Goal of the exercise – Throughout the records below, find each line holding "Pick" and copy it.

────────────────────────────────────────

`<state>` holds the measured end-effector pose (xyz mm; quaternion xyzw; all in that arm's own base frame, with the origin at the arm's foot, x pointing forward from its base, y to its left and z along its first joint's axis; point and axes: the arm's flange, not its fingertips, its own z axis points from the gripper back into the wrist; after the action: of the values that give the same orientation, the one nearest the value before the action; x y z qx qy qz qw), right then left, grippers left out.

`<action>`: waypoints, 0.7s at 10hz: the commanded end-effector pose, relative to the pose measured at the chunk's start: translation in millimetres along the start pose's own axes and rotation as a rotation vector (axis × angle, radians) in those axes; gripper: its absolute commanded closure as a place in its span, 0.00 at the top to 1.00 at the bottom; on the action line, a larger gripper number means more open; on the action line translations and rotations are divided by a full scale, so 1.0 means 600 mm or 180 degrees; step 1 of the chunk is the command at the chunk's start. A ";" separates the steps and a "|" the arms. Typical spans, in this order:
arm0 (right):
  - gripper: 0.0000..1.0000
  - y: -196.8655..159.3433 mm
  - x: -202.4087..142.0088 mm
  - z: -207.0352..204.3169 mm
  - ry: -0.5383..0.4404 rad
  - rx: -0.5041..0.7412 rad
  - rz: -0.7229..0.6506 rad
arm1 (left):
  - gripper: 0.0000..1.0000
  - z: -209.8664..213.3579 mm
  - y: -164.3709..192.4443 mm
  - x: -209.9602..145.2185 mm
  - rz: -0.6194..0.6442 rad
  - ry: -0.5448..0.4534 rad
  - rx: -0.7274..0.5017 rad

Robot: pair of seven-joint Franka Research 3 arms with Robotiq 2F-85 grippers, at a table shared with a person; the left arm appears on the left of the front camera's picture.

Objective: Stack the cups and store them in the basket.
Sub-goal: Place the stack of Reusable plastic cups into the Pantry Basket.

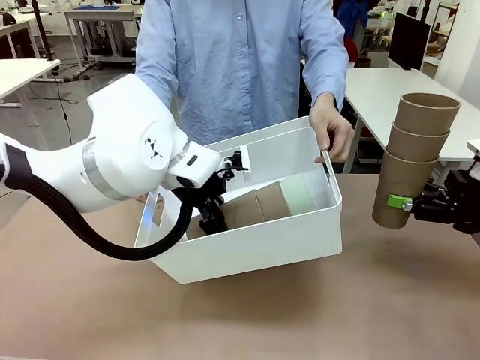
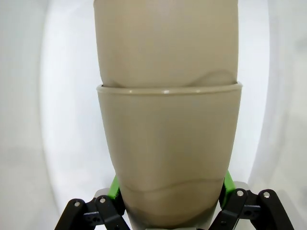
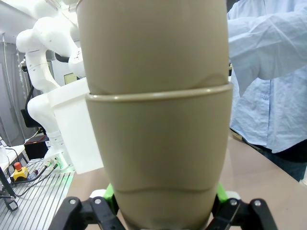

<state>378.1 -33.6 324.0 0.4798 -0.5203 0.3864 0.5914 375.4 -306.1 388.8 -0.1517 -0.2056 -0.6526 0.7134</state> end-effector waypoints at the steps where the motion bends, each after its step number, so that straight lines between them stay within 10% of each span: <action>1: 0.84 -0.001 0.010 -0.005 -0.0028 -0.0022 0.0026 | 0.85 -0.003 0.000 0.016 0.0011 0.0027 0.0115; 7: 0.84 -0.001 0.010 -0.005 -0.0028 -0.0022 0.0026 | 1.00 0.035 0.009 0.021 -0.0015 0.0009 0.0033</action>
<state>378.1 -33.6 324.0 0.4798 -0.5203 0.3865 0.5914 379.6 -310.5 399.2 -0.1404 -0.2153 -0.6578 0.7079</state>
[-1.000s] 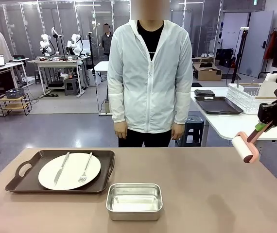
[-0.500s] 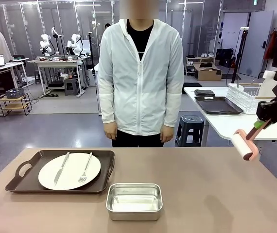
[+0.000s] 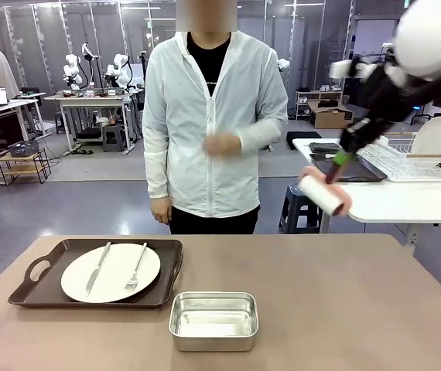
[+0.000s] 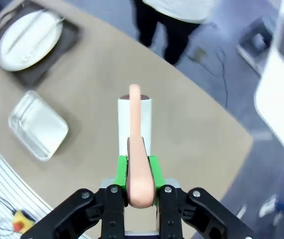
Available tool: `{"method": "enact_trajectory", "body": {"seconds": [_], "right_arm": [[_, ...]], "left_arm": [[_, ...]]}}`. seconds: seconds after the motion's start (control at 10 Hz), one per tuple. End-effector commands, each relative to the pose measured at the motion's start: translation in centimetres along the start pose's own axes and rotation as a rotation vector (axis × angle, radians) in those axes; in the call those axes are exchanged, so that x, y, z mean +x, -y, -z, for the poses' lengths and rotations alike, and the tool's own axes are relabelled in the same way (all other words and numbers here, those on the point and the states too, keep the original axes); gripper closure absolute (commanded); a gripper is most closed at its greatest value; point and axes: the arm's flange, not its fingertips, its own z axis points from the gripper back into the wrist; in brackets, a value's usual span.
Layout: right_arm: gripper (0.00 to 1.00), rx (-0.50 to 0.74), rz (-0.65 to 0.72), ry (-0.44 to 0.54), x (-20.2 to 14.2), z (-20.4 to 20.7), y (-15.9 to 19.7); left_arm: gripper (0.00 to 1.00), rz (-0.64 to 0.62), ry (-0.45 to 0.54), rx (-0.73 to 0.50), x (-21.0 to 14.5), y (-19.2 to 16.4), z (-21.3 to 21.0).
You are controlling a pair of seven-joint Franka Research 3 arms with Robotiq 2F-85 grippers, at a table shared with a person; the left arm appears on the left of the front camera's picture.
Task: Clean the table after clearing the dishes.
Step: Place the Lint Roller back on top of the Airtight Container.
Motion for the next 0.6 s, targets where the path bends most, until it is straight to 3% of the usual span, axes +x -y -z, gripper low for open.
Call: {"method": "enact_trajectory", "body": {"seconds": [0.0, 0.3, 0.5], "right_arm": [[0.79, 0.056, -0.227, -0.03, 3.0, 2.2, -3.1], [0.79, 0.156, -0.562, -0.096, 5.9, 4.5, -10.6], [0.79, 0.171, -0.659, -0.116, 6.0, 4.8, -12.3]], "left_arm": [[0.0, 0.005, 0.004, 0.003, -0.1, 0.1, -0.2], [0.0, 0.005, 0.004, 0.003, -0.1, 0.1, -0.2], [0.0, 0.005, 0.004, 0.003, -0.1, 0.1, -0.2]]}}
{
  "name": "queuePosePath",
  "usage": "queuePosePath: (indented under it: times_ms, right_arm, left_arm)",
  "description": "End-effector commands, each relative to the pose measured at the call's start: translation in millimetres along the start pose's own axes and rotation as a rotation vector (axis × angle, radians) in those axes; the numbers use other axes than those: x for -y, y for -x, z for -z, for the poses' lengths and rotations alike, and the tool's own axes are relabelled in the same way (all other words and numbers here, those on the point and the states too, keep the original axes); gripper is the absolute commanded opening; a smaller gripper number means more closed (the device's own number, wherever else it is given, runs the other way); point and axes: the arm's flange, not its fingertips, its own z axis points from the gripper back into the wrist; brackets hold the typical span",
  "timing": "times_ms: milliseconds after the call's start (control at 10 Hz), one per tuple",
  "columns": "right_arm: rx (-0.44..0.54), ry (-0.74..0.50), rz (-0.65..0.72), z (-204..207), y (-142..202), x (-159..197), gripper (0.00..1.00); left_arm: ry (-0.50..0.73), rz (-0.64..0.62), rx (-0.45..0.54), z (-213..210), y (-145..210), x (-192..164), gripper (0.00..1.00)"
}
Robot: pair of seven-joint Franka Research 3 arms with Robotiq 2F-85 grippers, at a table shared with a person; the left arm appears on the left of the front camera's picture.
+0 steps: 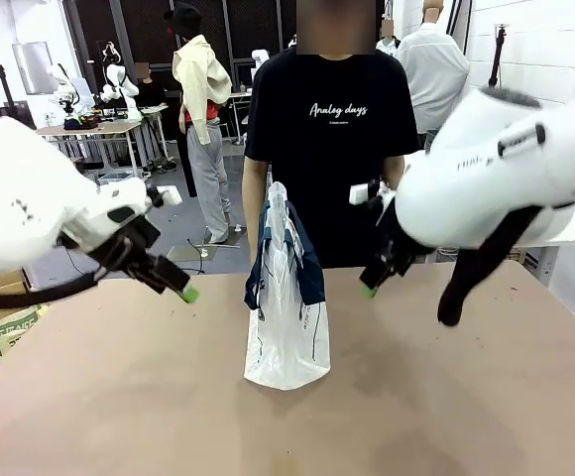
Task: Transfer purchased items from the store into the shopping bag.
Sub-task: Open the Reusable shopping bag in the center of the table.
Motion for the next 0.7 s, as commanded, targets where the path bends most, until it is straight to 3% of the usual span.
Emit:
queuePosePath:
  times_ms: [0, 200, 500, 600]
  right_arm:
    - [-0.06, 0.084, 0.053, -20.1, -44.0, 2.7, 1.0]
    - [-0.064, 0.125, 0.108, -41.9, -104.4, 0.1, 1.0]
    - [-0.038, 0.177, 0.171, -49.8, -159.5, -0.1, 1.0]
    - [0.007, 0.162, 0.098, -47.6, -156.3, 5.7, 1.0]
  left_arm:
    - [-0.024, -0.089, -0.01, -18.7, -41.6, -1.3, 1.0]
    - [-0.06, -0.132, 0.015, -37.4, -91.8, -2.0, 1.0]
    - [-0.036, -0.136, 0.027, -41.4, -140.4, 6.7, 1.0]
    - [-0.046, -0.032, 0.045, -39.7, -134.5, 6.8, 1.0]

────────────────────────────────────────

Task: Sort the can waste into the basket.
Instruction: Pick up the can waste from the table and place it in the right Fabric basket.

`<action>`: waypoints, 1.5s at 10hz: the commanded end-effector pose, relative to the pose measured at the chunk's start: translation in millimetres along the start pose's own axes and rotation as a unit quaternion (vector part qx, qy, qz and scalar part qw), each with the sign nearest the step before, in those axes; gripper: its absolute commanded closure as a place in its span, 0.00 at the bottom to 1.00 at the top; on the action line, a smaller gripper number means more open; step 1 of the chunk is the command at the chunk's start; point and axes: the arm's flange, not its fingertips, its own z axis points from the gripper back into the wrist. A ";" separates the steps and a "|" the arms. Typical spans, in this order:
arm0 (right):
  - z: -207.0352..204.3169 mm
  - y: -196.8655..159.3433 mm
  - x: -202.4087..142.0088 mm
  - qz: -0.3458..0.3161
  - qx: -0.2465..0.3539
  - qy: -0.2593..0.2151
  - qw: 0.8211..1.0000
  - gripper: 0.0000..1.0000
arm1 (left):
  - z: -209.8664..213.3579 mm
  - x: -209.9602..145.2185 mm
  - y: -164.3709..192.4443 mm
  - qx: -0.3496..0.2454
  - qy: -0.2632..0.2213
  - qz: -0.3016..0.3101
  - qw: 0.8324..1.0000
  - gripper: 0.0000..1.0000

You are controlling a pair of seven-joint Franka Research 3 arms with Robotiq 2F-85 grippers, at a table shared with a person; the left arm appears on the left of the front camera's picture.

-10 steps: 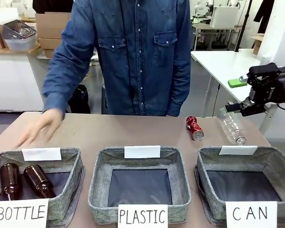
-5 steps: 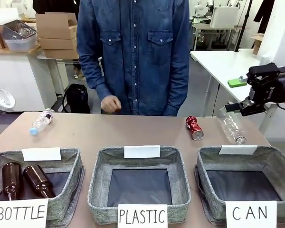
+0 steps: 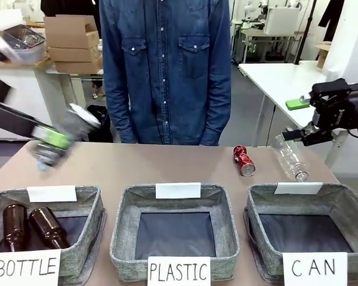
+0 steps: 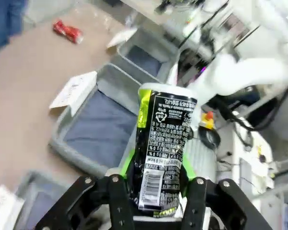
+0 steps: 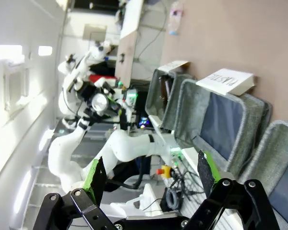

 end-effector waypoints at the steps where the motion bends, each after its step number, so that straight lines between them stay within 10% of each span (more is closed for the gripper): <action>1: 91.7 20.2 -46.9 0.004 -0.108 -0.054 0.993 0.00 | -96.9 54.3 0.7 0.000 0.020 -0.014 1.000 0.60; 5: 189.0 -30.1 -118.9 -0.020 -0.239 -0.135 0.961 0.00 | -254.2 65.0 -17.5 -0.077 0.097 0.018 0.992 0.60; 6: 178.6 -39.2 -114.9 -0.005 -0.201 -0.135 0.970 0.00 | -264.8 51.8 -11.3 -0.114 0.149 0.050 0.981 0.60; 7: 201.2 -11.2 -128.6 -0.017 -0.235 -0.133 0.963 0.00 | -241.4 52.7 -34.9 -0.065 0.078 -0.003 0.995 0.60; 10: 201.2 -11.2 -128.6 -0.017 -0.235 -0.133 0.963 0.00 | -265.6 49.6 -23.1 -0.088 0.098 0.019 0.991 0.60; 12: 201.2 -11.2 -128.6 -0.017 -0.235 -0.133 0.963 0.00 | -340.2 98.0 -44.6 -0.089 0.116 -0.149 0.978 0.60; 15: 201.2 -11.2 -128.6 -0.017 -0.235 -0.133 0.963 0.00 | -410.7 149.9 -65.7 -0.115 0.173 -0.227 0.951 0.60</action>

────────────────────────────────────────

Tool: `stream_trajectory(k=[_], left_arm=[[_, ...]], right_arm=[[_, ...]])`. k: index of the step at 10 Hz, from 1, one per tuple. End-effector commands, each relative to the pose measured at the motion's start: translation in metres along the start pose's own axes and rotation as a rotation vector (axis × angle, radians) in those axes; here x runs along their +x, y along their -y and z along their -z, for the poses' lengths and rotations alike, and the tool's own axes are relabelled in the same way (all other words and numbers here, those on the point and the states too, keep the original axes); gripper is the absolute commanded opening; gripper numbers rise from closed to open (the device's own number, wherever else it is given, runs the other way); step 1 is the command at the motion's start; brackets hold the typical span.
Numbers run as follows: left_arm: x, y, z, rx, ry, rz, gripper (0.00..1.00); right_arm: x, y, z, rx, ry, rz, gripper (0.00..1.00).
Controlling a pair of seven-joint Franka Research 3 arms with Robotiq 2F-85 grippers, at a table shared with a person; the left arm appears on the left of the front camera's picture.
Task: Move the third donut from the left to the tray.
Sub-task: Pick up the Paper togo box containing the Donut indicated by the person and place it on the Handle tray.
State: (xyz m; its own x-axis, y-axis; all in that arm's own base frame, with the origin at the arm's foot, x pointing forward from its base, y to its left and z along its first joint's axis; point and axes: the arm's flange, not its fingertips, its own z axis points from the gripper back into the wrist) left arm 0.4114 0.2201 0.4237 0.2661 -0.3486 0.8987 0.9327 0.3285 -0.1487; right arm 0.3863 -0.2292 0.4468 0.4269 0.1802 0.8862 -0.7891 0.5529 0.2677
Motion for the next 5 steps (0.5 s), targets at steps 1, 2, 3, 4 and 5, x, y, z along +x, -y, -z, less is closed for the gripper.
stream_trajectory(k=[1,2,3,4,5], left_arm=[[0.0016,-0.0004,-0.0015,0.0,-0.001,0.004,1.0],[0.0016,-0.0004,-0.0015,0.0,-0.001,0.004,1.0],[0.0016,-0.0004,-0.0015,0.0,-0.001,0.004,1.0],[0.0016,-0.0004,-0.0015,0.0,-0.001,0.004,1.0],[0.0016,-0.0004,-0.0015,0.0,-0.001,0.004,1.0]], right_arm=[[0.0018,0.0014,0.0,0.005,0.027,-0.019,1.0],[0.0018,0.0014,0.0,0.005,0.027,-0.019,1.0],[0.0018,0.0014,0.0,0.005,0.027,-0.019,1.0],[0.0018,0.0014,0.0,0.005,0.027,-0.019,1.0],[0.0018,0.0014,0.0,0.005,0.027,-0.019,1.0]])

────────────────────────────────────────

Completed task –
Instruction: Pick up the can waste from the table and place it in the right Fabric basket.
Sub-task: Pick up the Paper togo box containing the Donut indicated by the person and place it on the Handle tray.

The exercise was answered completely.